真・物語「淡路島紀行」第3回「淳仁天皇淡路島配流の真相」
結構、無理があると思うが、公式には今の天皇家は、ずっと続いているといわれている。現在の今上天皇で126代とされているが、本州に陵墓がないのは、崇徳天皇と淳仁天皇だけだ。今回はこのうち、淡路島に陵墓のある淳仁天皇を取りあげる。
淳仁天皇は舎人親王の晩年の皇子で、父は3歳の時に他界。天武天皇の孫だが、有力な親族の後ろ盾のない状態で苦労して育った。若い時、大炊王と名乗った彼が、孝謙天皇の後、淳仁天皇となったのは758年のこと。大炊王は成長するにつれて、当時の藤原氏の氏の長者である藤原仲麻呂の知遇を得て、天皇にまで上り詰める。これは思わぬ幸運だった。

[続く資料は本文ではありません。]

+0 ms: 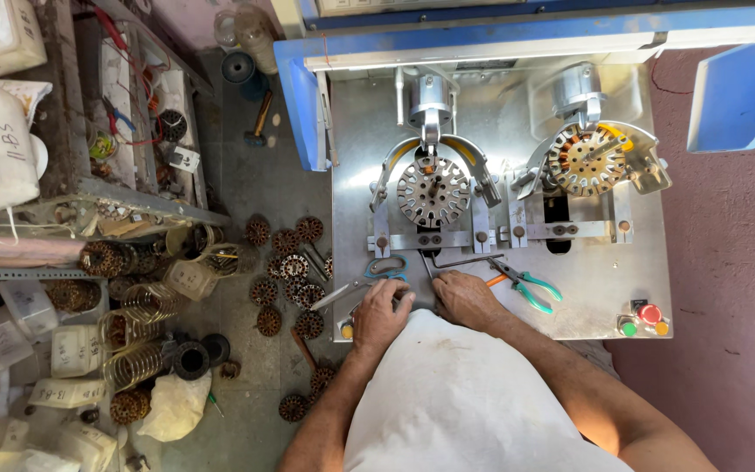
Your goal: The person uses pliers and an Allen key to insert and secure copper wire segments into slots on a circular metal stator mounted on a machine. They repeatedly adjust the wire and rotate the stator to access different slots.
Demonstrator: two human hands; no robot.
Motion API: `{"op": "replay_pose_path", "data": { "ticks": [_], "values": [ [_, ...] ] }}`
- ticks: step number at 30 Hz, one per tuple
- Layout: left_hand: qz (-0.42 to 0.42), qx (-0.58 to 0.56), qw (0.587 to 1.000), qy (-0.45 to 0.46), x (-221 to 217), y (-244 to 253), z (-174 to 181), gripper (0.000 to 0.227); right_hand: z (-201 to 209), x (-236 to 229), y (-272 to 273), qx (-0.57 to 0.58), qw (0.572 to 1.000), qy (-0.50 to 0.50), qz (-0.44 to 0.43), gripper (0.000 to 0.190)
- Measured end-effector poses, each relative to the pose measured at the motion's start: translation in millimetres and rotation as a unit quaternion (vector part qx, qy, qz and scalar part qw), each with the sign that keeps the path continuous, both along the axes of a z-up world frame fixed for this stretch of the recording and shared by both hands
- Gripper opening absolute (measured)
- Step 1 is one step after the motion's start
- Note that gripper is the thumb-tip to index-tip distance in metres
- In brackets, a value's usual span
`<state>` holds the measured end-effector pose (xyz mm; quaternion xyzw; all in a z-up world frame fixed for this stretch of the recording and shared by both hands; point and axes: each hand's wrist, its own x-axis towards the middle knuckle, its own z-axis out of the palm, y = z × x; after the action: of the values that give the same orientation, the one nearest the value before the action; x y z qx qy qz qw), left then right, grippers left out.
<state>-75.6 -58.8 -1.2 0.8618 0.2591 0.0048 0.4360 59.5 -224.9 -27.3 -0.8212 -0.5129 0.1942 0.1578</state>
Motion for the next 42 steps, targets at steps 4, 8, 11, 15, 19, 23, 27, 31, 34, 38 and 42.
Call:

やがて藤原仲麻呂が、760年に皇室外で初めて太政大臣に就任、名前も恵美押勝と改める。一方、孝謙上皇は病みがちとなり、看病していた道鏡を寵愛するようになる。これを諫めた淳仁天皇を上皇は激怒、上皇と天皇は対立するようになる。これに恵美押勝の反乱が絡み、764年、ついに淳仁天皇は廃位を宣告され、5日後の10月14日淡路国に流されてしまう。

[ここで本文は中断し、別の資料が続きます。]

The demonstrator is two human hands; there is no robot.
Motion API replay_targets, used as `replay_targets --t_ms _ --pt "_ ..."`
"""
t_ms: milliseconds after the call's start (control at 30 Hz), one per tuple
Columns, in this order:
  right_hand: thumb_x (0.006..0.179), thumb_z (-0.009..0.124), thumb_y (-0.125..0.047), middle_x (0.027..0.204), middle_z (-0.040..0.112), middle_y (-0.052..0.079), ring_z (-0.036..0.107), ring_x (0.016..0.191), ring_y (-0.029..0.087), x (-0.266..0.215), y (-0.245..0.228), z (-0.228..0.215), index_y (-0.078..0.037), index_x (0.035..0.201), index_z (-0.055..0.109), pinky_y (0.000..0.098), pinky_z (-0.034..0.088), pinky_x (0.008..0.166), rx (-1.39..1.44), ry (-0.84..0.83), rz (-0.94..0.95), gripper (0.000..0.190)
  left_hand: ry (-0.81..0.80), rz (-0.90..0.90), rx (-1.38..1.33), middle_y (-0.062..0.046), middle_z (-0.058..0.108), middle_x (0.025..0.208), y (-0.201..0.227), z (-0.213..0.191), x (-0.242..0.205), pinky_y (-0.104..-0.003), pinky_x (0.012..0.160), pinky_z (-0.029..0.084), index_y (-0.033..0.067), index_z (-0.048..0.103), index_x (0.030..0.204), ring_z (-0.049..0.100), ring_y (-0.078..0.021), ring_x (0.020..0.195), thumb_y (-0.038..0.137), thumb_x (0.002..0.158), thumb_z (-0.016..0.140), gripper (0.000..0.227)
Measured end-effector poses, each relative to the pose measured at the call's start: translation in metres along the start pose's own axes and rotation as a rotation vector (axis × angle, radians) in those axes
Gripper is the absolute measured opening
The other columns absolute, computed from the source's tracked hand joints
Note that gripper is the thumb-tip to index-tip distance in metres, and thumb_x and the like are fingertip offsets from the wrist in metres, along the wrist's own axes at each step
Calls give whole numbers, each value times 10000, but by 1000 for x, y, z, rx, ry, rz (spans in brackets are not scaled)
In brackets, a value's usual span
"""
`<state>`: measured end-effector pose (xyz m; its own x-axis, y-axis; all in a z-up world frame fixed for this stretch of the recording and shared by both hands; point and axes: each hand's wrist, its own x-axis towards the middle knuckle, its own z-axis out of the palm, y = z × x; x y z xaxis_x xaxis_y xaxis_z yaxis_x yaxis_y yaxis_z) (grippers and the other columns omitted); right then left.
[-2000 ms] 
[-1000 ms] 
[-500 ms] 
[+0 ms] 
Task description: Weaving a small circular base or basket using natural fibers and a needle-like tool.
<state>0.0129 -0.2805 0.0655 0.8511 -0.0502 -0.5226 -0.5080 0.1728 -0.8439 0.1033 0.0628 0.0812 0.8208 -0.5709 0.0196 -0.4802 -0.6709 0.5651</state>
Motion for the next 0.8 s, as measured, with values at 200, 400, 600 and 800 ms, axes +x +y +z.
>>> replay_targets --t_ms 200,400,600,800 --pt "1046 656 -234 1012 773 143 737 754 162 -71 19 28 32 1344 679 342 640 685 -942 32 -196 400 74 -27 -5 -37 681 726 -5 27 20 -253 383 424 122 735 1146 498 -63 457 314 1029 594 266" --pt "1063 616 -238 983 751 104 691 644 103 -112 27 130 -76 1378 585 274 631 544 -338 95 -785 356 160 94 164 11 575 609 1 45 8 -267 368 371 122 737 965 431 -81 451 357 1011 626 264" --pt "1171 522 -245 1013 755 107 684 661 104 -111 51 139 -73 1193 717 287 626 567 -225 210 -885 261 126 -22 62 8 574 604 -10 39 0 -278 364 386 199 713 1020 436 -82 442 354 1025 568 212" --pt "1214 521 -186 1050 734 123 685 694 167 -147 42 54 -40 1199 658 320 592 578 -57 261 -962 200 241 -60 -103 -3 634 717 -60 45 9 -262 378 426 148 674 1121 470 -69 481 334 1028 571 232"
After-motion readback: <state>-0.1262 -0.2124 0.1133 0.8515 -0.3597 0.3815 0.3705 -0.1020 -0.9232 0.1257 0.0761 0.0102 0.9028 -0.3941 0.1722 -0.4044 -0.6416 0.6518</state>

余談だが、旧暦の764年10月14日を太陽暦に直すと11月11日となる。これは、たまたま私の誕生日であり、私が生まれる1188年前に、私の出生地のすぐ近くに、一人の天皇が配流されたのだ。とはいえ、この事件と私の出生になんの関係もなく、まったくの偶然である。
孝謙上皇と淳仁天皇対立の要因
孝謙上皇と淳仁天皇の対立は、本質的には聖武天皇直系の孝謙と、天武天皇傍流の淳仁との皇位継承に対する意識の違いとする見方があり、かなりの支持を得ている。確かに天武天皇の晩年の皇子である舎人親王の七男という淳仁の出生は、当時としては傍流そのもの。そのまま忘れられてしまっても仕方ない存在だった。プライドの高い孝謙上皇からすれば、そんな淳仁天皇が道鏡の件で諫言してくるなど,許されざることだったかもしれない。

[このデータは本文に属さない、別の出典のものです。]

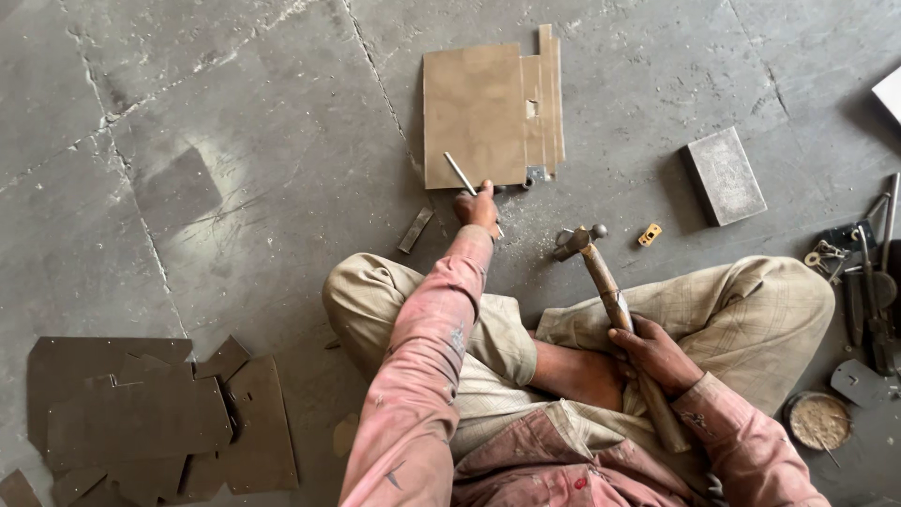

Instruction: The person sits on the floor and uses a hammer and a punch to create holes in rectangular metal sheets. They repeatedly position the punch on the metal, strike it with the hammer, and then move the sheet to a new position to continue the process.

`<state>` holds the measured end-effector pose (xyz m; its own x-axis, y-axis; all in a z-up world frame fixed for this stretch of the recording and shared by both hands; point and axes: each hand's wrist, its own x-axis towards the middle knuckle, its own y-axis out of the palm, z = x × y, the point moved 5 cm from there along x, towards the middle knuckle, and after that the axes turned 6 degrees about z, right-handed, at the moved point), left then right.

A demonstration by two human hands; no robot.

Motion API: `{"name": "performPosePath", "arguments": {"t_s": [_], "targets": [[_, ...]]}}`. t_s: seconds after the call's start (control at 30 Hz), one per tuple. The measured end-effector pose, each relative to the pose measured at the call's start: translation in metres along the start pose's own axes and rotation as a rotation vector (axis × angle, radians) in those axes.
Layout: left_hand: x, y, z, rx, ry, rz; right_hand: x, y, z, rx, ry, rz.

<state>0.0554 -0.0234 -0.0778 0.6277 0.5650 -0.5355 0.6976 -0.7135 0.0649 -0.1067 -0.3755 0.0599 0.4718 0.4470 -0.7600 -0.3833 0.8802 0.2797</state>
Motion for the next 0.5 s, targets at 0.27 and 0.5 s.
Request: {"name": "performPosePath", "arguments": {"t_s": [0.27,0.5], "targets": [[-0.015,0.007,0.008,0.037,-0.031,-0.004,-0.003,0.004,0.002,0.026,0.017,0.013],[-0.027,0.006,-0.013,0.125,-0.063,0.015,-0.003,0.003,-0.001,-0.005,0.013,-0.003]]}}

しかし、より本質的にいえば、もっと深い対立があったのではないかと想像できる。それは直接いえば「男系」と「女系」の対立ではなかったか。日本の歴史が中国の史書を含めて記録に残り始めたのは、紀元前後からだが、卑弥呼に始まり神功皇后、そして7世紀末の持統天皇に始まる女帝の時代と、日本社会をリードしてきたのは女性だった。
「古事記」「日本書記」に埋め込まれたメタファー
そうした女系優位の社会に反発した男系のリーダーは、ひそかに男系優位の考え方を記録二残していた。それが「古事記」「日本書記」のイザナギ、イザナミの国生み神話だ。
「古事記」の記述では、天の御柱を別々に回った後、再び出会った二神は、まずイザナミが「まあ、なんと愛しい男神よ」といい、その後イザナギが「まあ、なんと愛しい女神よ」という。その後、イザナギは「女性が先にいうのは良くないだろう」といいましたが、二神は婚姻を行いました。こうして生まれた子は水子だったので、葦船に乗せて流しました。次に淡島を生みましたが、これも子には数えません。
そこでイザナギ、イザナミの二神は高天原に行って、天の神々にうかがうことにしました。天の神々が言うには「女性が先に言葉を話したのが良くないようだ。帰って順番を改めなさい」と。そこで地上のオノコロ島に帰り、再び天の御柱を二神が回り、今度はまずイザナギが「まあ、なんと愛しい女神よ」といい、その後イザナミが「まあ、なんと愛しい男神よ」といった。
そうして生まれたのが、淡路島以下の大八島国で、次に石の神、土の神、海の神、風の神、山の神などのあらゆる神を生み、火の神を生んだことで、イザナミ神は命を落としてしまった。
女系優位から男系優位に時代の潮流が変わる
そして「古事記」「日本書記」のメインプロデューサーが、藤原不比等であり、「日本書記」を編集したのが、淳仁天皇の父親である舎人親王であることは、非常に示唆的だ。男系優位の思想が、わずか3歳の幼児に舎人親王から教え込まれていたはずはないが、女系優位を覆そうとする時代の潮流があったのではないか。そう考えると、淳仁天皇は女系側からの反撃の犠牲者といえるかもしれない。
結局、淳仁天皇は764年10月14日に、親王待遇で淡路国に流され、翌年10月監視が厳しくなった中で逃亡を図るが、つかまり病死したことになっているが、実際には暗殺されたのではないかともいわれている。葬礼が行われたことを示す記録がないことが、その証拠とされている。また、死亡後廃位されるなど、処分が厳しかったことも要因の一つになっている。
淳仁天皇陵の所在は明確ではない
ところで、淳仁天皇の淡路陵、南あわじ市賀集の陵墓が宮内庁によって定められている。同所は大きな、そのまま陵墓になっており、陵域面積は3万m²を超える大規模なものだ。ただ、これは他の天皇陵と同じで、宮内庁がそういっているだけで、確たる根拠はない。
事実、淡路島にはこの淳仁天皇淡路陵以外にも、伝承の淳仁陵が幾つかある。例えば公式の淡路陵のすぐ近くの、大炊神社がある志知中島にも天皇陵がある。ここには、葬礼の記録がないことを補完するように、毎年地元の人が、新しい寝具を作り、安らかに眠れるようにお祀りをしている。
このように1000年以上にわたって子々孫々が、淳仁天皇といわれる天皇塚を守っているのは、淳仁天皇と淡路島の三原(御原)平野が関係が深いということもありそうだ。淳仁天皇の兄弟には三原王を名乗る人物もいる。
さらに淡路島北部の伊弉諾神宮に近い、高島の森に、淳仁天皇陵に擬されている高島伝承地がある。